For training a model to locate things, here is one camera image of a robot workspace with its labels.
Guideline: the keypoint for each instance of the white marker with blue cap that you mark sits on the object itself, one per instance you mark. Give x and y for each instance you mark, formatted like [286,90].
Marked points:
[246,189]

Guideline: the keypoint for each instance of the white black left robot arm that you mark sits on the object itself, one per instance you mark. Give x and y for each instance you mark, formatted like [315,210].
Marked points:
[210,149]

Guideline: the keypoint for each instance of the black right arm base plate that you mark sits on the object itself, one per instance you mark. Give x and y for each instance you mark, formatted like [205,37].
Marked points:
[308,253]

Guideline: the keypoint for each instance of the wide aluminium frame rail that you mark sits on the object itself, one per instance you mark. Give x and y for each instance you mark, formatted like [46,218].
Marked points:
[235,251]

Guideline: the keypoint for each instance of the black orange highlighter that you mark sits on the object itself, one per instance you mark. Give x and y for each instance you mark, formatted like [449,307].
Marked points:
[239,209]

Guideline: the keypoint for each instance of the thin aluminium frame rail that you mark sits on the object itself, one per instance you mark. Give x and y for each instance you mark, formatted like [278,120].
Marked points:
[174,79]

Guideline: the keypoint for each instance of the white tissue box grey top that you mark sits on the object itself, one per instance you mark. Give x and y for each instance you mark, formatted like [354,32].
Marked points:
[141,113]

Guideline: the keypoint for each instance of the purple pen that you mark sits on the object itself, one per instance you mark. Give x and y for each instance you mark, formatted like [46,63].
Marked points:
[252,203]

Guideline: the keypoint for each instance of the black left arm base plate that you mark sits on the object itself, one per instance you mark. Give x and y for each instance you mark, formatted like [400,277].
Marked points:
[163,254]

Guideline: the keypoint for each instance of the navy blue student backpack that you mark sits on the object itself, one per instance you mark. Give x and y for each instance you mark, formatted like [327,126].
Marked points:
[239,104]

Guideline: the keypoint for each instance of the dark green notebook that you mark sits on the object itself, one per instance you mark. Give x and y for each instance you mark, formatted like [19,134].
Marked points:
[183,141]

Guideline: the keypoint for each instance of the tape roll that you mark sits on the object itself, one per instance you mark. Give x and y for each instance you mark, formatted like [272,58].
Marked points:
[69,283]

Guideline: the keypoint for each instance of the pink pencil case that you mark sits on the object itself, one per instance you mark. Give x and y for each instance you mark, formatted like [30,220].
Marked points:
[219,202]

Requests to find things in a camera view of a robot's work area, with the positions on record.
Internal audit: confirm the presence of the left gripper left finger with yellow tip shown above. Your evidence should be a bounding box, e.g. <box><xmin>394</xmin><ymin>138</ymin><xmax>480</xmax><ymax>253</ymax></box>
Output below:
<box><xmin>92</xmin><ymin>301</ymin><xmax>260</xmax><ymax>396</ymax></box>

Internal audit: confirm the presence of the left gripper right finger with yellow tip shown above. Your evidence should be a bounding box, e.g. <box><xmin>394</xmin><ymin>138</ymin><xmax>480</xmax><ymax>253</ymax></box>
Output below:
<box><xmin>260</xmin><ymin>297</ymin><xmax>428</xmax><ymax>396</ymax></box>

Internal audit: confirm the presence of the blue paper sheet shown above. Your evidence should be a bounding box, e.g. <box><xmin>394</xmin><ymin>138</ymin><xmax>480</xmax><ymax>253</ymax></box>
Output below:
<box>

○ ○ ○ ○ ○

■ **Exercise**
The task calls for every line of the material that contains the string "camera".

■ **Result of the exercise**
For training a model to locate things, here is one camera image of a robot workspace with its labels.
Requests to find things in a camera view of a robot's work area, with the positions on record.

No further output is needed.